What is the genotype?
this is the combination of genes you carry e.g. BB, Bb, bb
What is the phenotype?
the physical expression of the gene, e.g. blue eyes
Define ‘heterozygous’
having both a dominant and a recessive allele; Bb
Define ‘homozygous’
a pair of alleles that are the same; BB, bb
Define ‘dominant’
the allele which is expressed in the phenotype
Define ‘recessive’
the allele that is only expressed if there are two of that allele present (bb)
What does the term ‘pure breeding’ mean?
If an organism is ‘pure breeding’ it means that it shows no variation in the particular character being studied, i.e. all of the offspring produces by either self-fertilisation (in plants) or by breeding with others who are identical for this characteristic, show the same phenotype as the parent.
Describe the process of a ‘test cross’
A test cross involves mating the organism in question with an individual that is homozygous recessive for that trait. If the recessive phenotype appears in the offspring then the organism in question must be heterozygous.
(Remember with any test cross you can never be 100% certain that a parent is homozygous dominant. Test crosses have an element of uncertainty and need multiple breeding attempts in order to increase the certainty of the
unknown parent’s genotype.)
Describe dominant and recessive interactions
In dominant/recessive interactions, there are heterozygous, homozygous dominant, and homozygous recessive. The heterozygous individuals have the dominant phenotype.
What is incomplete dominance?
In incomplete dominance, the heterozygous individuals have an intermediate phenotype. Their phenotype is a combination of both the dominant and recessive conditions/alleles.
What is co-dominance?
In codominance, the heterozygous individuals display both phenotypes simultaneously.
Why can a gene have two or more different alleles? (Multiple alleles)
A gene can have two or more different alleles. The genes responsible for the human blood groups have multiple alleles. To further complicate matters, some of these alleles show complete dominance, while others show co-dominance. Human blood groups (known as ABO blood groups) are controlled by three alleles.
Describe what is meant by the term ‘lethal alleles’

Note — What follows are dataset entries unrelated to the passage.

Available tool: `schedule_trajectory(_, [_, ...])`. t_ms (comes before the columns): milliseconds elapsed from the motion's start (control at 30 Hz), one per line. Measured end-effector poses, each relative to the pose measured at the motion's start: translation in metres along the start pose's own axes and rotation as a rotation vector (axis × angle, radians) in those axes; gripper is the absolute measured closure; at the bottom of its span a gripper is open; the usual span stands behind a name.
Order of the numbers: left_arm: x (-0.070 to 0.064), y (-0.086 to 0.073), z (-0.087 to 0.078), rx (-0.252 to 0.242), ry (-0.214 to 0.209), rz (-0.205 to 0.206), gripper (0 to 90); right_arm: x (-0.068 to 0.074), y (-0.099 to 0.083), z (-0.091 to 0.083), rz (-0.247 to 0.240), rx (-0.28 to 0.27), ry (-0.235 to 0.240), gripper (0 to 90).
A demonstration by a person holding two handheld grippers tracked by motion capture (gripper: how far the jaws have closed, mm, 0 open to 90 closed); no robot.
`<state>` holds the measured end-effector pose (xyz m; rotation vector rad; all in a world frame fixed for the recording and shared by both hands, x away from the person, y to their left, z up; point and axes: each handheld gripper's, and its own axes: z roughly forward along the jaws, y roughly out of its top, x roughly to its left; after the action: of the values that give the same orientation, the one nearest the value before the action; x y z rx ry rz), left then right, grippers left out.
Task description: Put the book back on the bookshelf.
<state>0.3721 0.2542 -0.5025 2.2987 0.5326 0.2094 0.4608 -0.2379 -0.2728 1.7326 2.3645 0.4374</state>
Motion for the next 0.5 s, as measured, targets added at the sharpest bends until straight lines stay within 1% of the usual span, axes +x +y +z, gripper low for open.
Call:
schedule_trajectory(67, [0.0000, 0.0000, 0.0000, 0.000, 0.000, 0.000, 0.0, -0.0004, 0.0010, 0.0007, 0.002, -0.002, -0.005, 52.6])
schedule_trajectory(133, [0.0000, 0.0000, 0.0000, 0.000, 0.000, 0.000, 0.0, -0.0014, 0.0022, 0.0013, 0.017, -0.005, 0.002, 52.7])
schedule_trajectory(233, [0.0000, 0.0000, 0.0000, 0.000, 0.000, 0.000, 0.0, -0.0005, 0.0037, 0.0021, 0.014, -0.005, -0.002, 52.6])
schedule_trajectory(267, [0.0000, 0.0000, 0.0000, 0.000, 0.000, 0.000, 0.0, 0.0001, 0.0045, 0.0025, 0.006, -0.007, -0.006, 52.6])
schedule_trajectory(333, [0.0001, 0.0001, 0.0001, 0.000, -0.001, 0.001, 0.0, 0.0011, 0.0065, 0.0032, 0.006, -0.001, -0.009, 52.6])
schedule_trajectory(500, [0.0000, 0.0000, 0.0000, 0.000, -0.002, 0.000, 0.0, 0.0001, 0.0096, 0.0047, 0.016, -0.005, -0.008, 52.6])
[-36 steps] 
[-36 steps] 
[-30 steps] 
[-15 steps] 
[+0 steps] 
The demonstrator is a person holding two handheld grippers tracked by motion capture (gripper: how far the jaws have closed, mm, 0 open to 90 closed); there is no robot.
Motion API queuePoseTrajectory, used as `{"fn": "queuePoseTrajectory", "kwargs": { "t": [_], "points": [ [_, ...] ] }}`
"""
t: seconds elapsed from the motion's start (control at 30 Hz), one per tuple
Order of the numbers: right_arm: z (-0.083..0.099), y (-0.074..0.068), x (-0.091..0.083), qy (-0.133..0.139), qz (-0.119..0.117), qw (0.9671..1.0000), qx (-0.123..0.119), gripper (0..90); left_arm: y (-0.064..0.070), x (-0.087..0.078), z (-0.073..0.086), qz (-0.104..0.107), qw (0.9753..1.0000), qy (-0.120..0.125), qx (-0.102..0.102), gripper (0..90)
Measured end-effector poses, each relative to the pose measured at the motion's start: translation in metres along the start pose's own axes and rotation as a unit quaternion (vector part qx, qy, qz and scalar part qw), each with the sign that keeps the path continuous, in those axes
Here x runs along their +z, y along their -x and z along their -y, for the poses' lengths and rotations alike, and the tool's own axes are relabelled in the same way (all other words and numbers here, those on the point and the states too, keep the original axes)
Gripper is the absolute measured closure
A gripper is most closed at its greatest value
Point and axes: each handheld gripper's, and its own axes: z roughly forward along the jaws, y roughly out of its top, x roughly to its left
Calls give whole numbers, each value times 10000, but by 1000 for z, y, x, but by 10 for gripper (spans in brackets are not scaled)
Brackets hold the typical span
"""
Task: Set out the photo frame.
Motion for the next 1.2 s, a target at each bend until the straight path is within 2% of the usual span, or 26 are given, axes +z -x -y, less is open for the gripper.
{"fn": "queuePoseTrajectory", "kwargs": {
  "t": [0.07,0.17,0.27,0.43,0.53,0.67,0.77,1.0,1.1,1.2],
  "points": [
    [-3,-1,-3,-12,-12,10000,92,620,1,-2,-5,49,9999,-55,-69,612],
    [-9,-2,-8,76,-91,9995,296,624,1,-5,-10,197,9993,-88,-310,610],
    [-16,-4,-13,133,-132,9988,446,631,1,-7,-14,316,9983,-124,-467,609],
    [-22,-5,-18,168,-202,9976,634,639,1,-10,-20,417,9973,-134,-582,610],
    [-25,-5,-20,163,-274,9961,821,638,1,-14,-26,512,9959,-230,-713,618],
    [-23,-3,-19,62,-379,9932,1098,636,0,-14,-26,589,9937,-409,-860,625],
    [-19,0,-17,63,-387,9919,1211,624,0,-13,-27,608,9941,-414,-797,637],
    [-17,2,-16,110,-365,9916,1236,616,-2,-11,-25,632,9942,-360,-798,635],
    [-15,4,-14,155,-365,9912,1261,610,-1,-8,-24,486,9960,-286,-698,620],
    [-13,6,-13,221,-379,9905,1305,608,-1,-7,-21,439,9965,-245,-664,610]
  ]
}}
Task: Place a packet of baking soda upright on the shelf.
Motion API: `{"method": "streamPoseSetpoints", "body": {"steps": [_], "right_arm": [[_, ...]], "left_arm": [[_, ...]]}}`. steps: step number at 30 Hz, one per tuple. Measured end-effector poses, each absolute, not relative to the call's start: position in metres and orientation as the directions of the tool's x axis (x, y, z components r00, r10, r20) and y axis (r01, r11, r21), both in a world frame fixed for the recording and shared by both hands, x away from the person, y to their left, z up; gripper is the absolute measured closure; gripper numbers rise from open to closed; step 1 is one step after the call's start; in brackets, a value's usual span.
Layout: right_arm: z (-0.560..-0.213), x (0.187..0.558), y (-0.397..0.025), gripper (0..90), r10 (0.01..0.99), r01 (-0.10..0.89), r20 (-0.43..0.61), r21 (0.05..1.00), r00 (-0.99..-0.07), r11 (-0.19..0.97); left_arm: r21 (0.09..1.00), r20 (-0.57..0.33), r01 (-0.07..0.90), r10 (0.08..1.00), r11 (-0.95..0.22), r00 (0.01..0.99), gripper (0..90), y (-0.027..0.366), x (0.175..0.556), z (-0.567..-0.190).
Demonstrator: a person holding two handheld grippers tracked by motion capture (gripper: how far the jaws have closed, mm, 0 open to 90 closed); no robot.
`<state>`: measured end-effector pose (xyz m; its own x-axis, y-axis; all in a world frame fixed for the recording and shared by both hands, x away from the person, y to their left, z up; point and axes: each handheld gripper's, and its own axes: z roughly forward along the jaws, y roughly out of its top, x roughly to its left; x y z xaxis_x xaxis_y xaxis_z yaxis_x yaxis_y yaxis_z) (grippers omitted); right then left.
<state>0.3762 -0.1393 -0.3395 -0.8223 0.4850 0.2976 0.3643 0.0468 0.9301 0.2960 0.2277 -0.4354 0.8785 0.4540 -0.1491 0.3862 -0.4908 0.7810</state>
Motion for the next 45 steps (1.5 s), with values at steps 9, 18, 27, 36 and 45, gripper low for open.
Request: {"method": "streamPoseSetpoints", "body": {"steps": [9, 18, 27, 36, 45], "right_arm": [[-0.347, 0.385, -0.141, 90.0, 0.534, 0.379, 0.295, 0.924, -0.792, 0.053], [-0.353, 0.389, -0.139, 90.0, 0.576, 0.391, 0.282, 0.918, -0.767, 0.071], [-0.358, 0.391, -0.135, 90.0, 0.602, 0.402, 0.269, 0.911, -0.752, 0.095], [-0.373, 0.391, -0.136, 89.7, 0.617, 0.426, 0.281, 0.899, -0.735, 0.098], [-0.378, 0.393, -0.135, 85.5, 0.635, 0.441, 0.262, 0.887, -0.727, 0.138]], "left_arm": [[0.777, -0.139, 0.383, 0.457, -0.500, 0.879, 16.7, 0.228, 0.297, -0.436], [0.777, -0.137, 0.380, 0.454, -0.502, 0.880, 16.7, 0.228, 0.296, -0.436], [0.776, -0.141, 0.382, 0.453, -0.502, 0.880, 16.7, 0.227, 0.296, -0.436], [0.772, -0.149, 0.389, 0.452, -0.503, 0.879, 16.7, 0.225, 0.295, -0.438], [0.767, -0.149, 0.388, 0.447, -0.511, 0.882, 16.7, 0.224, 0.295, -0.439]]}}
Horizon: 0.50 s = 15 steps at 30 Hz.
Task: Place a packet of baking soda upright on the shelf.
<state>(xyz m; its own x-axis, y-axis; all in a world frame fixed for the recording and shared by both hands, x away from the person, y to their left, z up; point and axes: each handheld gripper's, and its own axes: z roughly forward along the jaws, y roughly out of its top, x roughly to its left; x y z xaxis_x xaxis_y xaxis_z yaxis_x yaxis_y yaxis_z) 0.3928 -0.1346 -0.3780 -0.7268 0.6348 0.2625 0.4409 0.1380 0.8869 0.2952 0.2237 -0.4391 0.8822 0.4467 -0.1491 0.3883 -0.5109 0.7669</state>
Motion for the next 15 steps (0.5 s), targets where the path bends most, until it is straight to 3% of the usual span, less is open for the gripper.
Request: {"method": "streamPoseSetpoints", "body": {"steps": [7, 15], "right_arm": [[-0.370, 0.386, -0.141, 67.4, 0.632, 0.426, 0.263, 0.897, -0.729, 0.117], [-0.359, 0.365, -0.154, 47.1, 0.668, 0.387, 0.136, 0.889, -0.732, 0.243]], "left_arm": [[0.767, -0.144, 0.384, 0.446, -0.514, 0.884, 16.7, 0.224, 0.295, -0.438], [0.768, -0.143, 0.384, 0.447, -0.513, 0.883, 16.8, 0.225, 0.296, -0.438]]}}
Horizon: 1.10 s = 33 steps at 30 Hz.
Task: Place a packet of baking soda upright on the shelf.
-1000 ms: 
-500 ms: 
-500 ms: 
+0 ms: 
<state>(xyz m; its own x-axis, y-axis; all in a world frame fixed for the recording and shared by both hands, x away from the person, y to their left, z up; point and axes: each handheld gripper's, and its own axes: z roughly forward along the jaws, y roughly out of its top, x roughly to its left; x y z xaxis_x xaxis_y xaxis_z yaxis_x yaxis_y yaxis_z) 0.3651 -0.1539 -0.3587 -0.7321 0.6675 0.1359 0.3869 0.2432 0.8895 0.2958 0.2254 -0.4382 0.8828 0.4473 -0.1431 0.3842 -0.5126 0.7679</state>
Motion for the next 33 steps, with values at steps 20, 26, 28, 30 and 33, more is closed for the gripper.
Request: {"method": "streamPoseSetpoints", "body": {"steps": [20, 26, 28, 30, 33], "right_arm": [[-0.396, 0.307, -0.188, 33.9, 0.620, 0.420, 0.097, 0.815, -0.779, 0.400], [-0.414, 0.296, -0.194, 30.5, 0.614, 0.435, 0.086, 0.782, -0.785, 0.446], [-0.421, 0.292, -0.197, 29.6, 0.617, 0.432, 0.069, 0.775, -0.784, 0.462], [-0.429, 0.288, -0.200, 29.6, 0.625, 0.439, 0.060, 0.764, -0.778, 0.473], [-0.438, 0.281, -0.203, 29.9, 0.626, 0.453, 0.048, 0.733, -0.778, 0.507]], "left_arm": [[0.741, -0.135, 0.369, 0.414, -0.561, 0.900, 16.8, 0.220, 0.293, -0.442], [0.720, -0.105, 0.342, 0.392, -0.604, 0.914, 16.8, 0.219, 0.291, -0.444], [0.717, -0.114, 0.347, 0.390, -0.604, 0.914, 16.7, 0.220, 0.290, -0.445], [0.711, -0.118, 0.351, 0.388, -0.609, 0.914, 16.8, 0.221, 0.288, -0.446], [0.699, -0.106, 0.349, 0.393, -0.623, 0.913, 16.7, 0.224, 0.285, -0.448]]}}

Lethal alleles are alleles that produce a phenotypic effect that causes the death of the organism. Lethal alleles usually arise due to a mutation in an essential gene. The mutation means the gene cannot produce a functioning version of an essential protein. The lethal allele may be completely dominant, incompletely dominant, or recessive.
What are dihybrid crosses?
Dihybrid crosses show possible combinations involving two genes and the possible alleles of those genes.